SEATTLE — In 2015, health officials reported that Paraguay mosquitoes were infected with the Zika virus and spreading it to residents. Efforts are being made to counter the problems and recent years have shown plans for health improvements in Paraguay.
In the same year as the Zika outbreak, Tigo (a branch of the Millicom company) forged an alliance with Paraguay’s Health Ministry to bring hospitals in Paraguay online. The alliance would provide the country’s hospitals with access to clearer guidelines on how to best treat patients. Tigo’s plan would also provide specialist access to many Paraguayans who geographically could not obtain it before.
Asuncion toy stores closed one morning in 2015 in observance of the fact that four Paraguayan newborns had died every day from preventable illnesses for the past 20 years. The toys sat in the store window, dressed in black with a message that read “A baby changes your life, a death also.” This pressured Paraguay’s president to allocate $1.5 million toward the country’s healthcare services.
Dainus Pūras, a special rapporteur for the U.N., visited Paraguay from Sept. 23 to Oct. 6, 2015 to assess the country’s health conditions. Pūras found that widespread discrimination, limited access to healthcare and poverty were Paraguay’s main contributors to poor health conditions for some of the country’s people. Pūras added that Paraguay’s government needs to expedite the approval of laws against all discriminatory practices.
In 2016, the Pan American Health Organization (PAHO) opened a meeting on health and agriculture concerns.
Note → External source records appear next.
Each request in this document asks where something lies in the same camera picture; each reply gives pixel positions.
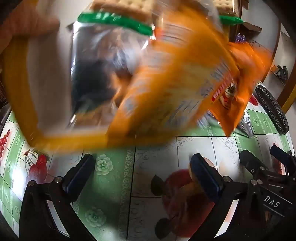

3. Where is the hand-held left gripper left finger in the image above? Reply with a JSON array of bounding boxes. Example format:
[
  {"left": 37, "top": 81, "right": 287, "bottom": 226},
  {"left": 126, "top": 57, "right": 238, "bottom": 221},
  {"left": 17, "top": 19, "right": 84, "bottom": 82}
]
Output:
[{"left": 18, "top": 153, "right": 96, "bottom": 241}]

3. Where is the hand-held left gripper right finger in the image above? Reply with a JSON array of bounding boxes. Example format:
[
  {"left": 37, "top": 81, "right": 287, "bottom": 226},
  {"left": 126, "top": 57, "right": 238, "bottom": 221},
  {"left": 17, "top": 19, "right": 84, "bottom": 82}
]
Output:
[{"left": 190, "top": 153, "right": 255, "bottom": 241}]

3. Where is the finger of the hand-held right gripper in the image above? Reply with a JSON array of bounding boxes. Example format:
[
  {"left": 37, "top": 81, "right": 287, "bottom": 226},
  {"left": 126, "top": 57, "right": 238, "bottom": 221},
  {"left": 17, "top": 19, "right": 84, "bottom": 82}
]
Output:
[
  {"left": 270, "top": 144, "right": 296, "bottom": 168},
  {"left": 239, "top": 150, "right": 267, "bottom": 184}
]

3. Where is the silver snack packet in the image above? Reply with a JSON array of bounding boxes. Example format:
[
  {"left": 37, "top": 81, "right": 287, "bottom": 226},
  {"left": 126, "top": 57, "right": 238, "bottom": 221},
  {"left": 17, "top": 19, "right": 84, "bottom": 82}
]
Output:
[
  {"left": 238, "top": 110, "right": 255, "bottom": 138},
  {"left": 69, "top": 22, "right": 151, "bottom": 129}
]

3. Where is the yellow cardboard box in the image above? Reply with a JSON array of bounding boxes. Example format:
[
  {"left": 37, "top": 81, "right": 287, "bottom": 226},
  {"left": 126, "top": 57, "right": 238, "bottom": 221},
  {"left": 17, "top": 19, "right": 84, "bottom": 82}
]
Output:
[{"left": 1, "top": 35, "right": 178, "bottom": 150}]

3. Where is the black patterned disc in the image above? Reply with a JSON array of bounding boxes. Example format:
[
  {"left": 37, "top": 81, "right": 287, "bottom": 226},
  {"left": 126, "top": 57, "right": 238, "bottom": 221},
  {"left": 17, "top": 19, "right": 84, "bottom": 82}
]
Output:
[{"left": 255, "top": 85, "right": 289, "bottom": 135}]

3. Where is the fruit print green tablecloth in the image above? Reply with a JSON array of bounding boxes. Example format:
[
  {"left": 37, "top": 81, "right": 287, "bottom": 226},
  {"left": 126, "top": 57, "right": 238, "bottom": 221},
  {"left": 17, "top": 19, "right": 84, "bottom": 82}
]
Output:
[{"left": 0, "top": 88, "right": 294, "bottom": 241}]

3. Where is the dark shoe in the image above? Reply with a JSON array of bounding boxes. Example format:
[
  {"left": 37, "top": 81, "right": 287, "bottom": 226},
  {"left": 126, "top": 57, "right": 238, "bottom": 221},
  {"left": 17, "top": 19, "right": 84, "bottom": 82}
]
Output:
[{"left": 270, "top": 65, "right": 288, "bottom": 81}]

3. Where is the cracker packet with green band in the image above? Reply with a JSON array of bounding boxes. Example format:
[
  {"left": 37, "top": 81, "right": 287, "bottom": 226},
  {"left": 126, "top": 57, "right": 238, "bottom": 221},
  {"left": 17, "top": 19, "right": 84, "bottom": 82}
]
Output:
[
  {"left": 77, "top": 0, "right": 155, "bottom": 36},
  {"left": 213, "top": 0, "right": 244, "bottom": 25}
]

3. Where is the small wooden wall shelf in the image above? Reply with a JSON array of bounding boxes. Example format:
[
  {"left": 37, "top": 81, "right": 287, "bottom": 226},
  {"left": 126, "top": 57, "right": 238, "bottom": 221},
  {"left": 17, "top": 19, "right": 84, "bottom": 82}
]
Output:
[{"left": 243, "top": 21, "right": 263, "bottom": 33}]

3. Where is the wooden wall cabinet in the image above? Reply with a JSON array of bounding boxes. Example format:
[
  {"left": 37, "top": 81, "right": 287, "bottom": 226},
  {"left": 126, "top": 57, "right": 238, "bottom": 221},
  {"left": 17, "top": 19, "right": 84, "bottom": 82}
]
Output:
[{"left": 228, "top": 0, "right": 245, "bottom": 44}]
Paraguay’s highest authorities attended the meeting as well, focusing on topics of disease outbreaks and foodborne illnesses.
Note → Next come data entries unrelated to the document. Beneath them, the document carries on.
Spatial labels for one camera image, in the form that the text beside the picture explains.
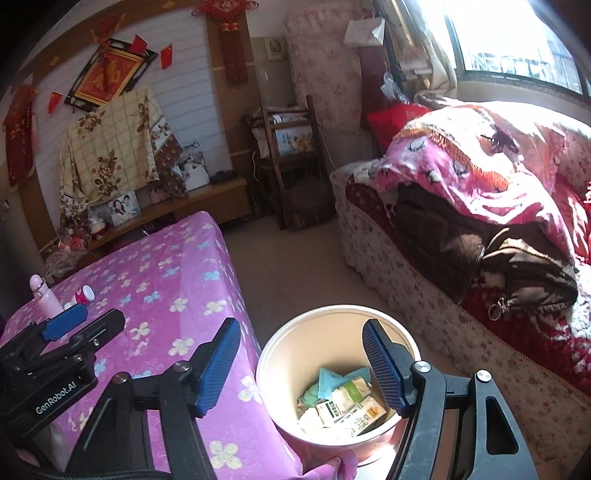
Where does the purple floral bedsheet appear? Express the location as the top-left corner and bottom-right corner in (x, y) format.
(0, 210), (358, 480)

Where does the red knot wall ornament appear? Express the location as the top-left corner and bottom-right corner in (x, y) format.
(191, 0), (259, 86)

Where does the cream round waste bin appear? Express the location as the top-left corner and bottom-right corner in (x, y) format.
(255, 305), (422, 464)

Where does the white green milk carton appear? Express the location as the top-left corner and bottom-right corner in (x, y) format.
(330, 376), (372, 407)

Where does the pink printed blanket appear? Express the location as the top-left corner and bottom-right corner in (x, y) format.
(374, 100), (591, 268)

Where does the dark wooden chair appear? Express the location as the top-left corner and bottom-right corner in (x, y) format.
(245, 95), (333, 232)

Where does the white paper bag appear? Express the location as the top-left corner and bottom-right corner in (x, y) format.
(344, 16), (386, 48)

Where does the fruit printed box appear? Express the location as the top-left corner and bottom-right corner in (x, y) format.
(272, 129), (312, 158)

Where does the cream curtain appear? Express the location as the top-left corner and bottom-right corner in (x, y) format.
(392, 0), (462, 93)

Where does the floral covered sofa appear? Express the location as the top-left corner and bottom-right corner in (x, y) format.
(330, 99), (591, 462)

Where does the red patterned sofa throw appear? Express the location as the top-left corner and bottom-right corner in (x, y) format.
(344, 175), (591, 393)

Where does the dark brown jacket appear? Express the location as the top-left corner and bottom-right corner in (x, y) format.
(392, 185), (580, 319)

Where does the framed wedding photo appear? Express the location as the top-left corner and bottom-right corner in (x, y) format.
(178, 148), (209, 190)

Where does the red hanging banner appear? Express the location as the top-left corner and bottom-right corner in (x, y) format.
(2, 85), (40, 185)

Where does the white pink yogurt bottle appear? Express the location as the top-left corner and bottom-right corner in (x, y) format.
(64, 285), (96, 311)

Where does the green pink towel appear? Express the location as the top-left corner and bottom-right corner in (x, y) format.
(298, 381), (324, 407)

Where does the yellow checked floral cloth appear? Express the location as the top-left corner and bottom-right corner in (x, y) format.
(59, 85), (185, 217)

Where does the red gold framed calligraphy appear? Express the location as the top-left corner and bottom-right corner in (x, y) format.
(65, 39), (160, 114)

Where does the framed couple photo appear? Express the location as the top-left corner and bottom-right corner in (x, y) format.
(107, 191), (141, 227)

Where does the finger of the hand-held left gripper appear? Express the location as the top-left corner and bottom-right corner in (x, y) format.
(41, 308), (126, 370)
(0, 305), (89, 365)

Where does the floral covered standing appliance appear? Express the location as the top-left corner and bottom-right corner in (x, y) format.
(283, 0), (370, 139)

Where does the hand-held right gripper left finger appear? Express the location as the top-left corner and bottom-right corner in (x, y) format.
(65, 318), (242, 480)

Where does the clear plastic bag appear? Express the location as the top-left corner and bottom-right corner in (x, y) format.
(44, 235), (90, 278)

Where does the pink thermos bottle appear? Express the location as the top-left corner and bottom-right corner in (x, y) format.
(28, 274), (63, 319)

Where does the dark red gift bag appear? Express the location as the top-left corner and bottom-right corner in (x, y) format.
(359, 44), (393, 112)

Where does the window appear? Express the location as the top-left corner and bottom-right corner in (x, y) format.
(443, 0), (591, 97)

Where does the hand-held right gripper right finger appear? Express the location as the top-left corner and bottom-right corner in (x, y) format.
(361, 318), (539, 480)

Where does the red plastic bag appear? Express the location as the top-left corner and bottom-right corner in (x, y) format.
(367, 102), (432, 144)

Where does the wooden low cabinet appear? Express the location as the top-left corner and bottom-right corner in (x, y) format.
(44, 178), (252, 282)

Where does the light blue snack packet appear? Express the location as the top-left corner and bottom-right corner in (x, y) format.
(316, 366), (370, 400)

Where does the gold cardboard box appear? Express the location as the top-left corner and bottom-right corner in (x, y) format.
(315, 398), (389, 432)
The World Food Programme (WFP) is implementing projects that will help Paraguay’s government carry out food safety net strategies. Two WFP projects focus on improving food security for Paraguay’s vulnerable populations, along with addressing nourishment concerns for children less than five years old. Efforts like this make health improvements in Paraguay possible.
Alquimia S.A., a company founded in 1995, is currently helping Paraguayan farmers produce organic crops. This allows Paraguayans to avoid using hazardous chemicals when growing their crops, reducing the risk of poisoning to consumers. Also in place are strategies to help Paraguay’s meat producing industries reduce harmful emissions.
In addition to food, water was another health concern for Paraguay in past years, particularly in wells. Julian Marecos, president of a rural community’s water board, presently works with four people to supervise the water supply. Today, 94 percent of rural Paraguayans have access to safe water.
Many Paraguayan homes do not have bathrooms, leaving affected residents to share outdoor latrines. Habitat for Humanity is working to install bathrooms in those homes, reducing the risks of water diseases and other medical concerns. Nearly 100 Paraguayan families are helping the organization make these improvements.
These various sources of aid could greatly impact public health in Paraguay. If efforts are successful, infections such as the Zika virus will be greatly reduced, and clean water and food will be available to an increasing number of Paraguayans. These processes will take time but are surely achievable.